**Task to carry out**
Sift through the material below and return the lines with "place".

**Records to process**
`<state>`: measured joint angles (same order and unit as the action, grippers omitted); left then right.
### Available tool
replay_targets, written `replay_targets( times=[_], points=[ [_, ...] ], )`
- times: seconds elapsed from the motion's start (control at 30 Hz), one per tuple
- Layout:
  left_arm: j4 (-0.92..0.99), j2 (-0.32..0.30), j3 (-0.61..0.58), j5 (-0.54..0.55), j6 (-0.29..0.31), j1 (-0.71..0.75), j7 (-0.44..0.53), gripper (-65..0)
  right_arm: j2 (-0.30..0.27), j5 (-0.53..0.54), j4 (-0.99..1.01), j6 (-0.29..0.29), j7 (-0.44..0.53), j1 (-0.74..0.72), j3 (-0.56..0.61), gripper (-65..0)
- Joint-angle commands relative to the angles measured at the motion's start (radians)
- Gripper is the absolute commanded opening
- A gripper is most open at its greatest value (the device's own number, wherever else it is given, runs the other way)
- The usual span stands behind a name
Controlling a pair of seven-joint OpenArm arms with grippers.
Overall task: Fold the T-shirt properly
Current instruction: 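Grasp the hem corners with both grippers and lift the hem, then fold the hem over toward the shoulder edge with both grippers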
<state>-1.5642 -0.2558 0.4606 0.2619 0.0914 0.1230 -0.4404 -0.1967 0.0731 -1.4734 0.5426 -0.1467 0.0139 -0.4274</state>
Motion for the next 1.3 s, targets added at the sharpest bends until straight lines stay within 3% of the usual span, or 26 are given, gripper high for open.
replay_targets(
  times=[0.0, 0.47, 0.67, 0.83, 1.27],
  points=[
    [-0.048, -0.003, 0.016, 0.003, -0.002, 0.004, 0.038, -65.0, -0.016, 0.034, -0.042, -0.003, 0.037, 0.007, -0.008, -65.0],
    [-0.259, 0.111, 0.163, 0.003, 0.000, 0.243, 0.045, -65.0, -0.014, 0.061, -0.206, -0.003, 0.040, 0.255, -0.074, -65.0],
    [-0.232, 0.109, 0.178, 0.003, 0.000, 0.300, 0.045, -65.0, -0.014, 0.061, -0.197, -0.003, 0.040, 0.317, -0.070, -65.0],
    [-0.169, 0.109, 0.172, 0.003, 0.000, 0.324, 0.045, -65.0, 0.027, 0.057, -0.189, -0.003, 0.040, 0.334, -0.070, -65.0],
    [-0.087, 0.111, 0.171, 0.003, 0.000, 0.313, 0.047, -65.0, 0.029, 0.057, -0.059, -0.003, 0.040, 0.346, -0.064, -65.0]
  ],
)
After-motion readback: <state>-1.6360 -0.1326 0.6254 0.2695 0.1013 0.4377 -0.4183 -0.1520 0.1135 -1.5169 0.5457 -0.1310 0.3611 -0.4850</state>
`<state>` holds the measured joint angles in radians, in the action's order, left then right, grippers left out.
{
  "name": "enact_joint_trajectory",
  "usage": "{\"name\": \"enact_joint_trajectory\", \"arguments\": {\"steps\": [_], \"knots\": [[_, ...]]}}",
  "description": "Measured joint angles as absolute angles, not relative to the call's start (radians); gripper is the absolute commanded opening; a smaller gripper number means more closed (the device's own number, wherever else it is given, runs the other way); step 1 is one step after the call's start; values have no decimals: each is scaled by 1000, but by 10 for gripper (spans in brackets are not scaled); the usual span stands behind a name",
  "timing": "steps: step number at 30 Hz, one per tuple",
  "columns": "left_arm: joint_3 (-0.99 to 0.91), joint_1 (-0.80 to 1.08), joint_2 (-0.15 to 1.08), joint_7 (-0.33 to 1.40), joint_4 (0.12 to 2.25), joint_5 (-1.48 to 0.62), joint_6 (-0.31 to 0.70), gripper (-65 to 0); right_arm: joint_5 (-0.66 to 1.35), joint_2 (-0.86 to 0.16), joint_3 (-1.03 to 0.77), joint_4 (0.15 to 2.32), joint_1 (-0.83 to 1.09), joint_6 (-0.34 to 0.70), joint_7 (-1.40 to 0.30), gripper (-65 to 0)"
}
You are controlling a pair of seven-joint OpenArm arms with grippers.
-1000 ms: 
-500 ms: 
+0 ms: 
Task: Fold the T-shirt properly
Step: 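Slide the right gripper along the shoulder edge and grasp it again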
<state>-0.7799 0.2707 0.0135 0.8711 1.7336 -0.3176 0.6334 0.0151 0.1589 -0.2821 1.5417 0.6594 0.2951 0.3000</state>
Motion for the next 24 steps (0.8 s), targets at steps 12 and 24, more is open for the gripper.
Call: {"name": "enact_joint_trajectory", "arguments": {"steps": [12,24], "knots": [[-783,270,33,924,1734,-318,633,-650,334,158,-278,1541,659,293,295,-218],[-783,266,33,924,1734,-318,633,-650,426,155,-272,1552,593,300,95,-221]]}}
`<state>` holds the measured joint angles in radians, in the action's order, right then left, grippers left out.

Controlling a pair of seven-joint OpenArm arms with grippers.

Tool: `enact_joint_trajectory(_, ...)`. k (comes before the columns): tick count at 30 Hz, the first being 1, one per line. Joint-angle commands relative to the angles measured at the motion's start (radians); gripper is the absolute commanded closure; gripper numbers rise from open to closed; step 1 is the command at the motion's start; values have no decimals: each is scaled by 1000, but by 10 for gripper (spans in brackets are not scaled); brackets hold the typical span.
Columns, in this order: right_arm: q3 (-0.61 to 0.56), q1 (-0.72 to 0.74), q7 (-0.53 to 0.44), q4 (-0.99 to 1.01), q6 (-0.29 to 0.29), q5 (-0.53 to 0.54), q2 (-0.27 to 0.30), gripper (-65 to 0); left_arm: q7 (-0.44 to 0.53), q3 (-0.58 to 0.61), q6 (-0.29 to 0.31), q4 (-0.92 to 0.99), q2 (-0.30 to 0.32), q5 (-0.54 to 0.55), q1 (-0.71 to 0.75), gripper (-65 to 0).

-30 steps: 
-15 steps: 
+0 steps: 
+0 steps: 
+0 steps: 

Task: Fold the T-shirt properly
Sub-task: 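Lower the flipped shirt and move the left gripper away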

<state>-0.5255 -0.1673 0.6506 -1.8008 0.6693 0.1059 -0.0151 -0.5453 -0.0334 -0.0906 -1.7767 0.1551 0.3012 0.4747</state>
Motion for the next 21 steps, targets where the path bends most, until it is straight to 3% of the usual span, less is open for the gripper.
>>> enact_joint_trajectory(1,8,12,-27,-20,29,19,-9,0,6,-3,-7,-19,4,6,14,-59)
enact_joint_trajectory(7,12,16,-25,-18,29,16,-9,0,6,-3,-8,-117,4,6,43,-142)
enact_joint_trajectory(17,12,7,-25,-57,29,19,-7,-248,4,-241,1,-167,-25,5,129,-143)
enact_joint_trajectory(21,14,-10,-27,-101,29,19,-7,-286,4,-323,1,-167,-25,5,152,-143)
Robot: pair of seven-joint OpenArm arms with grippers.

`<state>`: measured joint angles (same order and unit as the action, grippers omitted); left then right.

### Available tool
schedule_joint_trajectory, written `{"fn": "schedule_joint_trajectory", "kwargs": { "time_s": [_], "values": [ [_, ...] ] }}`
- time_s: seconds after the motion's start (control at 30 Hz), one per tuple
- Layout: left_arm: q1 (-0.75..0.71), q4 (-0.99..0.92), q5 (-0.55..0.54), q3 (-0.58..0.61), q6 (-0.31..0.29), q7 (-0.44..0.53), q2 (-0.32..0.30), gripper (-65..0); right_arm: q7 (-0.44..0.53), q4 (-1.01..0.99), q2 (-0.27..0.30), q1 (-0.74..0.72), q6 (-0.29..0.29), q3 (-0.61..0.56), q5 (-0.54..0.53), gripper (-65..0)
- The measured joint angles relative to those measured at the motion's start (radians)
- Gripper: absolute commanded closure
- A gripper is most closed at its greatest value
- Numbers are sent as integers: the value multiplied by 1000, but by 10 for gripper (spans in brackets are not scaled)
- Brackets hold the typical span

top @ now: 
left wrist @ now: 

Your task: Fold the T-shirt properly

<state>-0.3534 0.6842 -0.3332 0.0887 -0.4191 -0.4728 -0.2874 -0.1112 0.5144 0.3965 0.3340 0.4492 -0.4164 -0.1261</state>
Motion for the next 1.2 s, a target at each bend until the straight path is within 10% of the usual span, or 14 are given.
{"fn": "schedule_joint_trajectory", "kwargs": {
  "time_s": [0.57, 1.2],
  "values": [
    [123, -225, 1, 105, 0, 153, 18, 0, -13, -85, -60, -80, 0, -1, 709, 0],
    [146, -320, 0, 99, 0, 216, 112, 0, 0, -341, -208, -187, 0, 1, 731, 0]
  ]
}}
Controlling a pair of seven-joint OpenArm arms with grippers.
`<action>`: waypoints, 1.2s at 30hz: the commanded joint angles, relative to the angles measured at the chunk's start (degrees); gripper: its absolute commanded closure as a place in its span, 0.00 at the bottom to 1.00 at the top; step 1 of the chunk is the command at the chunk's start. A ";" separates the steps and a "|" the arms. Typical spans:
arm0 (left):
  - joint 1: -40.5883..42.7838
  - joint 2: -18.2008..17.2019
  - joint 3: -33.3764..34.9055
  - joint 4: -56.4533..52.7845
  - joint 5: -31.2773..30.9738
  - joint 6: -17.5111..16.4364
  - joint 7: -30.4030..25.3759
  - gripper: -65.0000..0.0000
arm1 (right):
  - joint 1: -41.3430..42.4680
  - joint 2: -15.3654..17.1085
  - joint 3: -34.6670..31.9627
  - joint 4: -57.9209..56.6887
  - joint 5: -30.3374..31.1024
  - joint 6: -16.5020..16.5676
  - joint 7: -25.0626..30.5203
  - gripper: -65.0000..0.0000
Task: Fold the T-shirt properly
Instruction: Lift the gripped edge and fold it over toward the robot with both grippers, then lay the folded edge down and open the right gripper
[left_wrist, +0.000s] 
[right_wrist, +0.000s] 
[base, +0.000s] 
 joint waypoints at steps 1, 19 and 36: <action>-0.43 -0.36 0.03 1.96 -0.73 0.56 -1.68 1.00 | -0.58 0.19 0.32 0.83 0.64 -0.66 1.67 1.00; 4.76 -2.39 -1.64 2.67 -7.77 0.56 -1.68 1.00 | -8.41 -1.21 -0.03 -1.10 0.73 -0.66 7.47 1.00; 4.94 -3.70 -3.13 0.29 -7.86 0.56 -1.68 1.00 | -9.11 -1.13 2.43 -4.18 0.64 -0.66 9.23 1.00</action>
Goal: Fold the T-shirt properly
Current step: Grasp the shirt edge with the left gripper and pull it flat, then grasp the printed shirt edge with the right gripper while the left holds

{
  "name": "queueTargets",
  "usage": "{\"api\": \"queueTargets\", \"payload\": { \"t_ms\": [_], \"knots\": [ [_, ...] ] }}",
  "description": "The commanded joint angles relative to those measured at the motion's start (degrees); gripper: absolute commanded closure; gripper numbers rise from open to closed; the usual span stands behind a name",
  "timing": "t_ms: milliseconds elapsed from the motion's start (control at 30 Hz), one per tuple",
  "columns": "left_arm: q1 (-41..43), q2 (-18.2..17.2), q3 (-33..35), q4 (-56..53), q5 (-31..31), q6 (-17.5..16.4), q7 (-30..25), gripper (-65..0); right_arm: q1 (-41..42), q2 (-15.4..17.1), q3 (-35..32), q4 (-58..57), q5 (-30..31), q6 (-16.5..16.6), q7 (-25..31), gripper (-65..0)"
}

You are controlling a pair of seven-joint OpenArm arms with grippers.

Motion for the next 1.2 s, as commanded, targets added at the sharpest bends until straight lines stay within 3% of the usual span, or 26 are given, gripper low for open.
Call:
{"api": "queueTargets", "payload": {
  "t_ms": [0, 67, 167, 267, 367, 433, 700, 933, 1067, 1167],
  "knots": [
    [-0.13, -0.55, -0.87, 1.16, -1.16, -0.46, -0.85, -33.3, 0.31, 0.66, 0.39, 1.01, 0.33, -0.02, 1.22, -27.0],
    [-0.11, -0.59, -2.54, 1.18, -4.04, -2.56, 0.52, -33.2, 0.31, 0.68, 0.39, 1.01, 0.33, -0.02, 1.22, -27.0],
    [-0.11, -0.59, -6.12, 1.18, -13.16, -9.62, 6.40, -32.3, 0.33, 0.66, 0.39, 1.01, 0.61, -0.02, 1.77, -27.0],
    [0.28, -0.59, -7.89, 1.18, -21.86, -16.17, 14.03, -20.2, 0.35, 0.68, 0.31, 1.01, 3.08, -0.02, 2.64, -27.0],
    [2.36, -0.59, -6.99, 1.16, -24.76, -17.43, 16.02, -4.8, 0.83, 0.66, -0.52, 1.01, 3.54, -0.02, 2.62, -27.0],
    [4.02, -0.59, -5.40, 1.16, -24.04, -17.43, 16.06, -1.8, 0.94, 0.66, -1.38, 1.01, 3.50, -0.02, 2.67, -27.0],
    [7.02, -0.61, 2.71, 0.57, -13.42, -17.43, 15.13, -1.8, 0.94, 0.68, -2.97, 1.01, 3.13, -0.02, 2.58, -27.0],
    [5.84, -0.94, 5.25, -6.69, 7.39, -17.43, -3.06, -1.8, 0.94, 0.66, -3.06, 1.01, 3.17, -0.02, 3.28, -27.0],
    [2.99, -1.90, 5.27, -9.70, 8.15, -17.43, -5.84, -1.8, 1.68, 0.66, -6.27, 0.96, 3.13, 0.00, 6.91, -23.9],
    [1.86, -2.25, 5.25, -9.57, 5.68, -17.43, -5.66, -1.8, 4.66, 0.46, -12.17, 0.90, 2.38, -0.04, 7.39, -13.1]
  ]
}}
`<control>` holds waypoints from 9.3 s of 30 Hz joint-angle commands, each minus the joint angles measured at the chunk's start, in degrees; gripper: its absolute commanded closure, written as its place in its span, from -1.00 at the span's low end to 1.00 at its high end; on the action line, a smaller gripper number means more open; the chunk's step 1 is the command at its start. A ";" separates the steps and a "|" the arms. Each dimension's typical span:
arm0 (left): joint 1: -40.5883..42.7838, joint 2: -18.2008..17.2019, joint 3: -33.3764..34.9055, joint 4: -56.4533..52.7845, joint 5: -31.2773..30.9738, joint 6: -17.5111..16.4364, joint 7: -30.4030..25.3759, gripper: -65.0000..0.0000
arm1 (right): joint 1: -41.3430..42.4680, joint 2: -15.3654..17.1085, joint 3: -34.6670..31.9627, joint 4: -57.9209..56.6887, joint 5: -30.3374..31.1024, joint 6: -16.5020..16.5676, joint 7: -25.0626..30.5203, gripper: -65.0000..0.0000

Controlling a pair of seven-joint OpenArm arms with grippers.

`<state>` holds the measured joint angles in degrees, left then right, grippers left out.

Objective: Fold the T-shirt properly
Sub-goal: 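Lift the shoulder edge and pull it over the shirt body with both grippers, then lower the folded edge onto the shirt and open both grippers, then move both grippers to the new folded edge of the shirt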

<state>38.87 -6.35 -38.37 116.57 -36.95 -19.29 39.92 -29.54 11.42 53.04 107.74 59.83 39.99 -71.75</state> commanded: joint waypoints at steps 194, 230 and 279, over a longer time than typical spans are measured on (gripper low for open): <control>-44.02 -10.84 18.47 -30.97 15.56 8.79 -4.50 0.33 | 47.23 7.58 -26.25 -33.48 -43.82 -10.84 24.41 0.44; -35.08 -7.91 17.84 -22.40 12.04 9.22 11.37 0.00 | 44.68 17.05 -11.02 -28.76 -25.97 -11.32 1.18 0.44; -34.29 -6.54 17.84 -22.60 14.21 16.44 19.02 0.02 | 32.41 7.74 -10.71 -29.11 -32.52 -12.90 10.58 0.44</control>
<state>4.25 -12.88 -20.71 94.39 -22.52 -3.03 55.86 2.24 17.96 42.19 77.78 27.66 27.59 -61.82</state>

**Finished task**
`<action>`: waypoints, 1.2s at 30hz: the commanded joint angles, relative to the angles measured at the chunk's start (degrees); gripper: its absolute commanded closure as a place in its span, 0.00 at the bottom to 1.00 at the top; step 1 of the chunk is the command at the chunk's start. A ";" separates the steps and a "|" the arms. Typical spans:
`<control>` holds waypoints from 9.3 s of 30 Hz joint-angle commands, each minus the joint angles measured at the chunk's start, in degrees; gripper: its absolute commanded closure, written as its place in its span, from -1.00 at the span's low end to 1.00 at its high end; on the action line, a smaller gripper number means more open; the chunk's step 1 is the command at its start. A ";" separates the steps and a "|" the arms. Each dimension's typical span:

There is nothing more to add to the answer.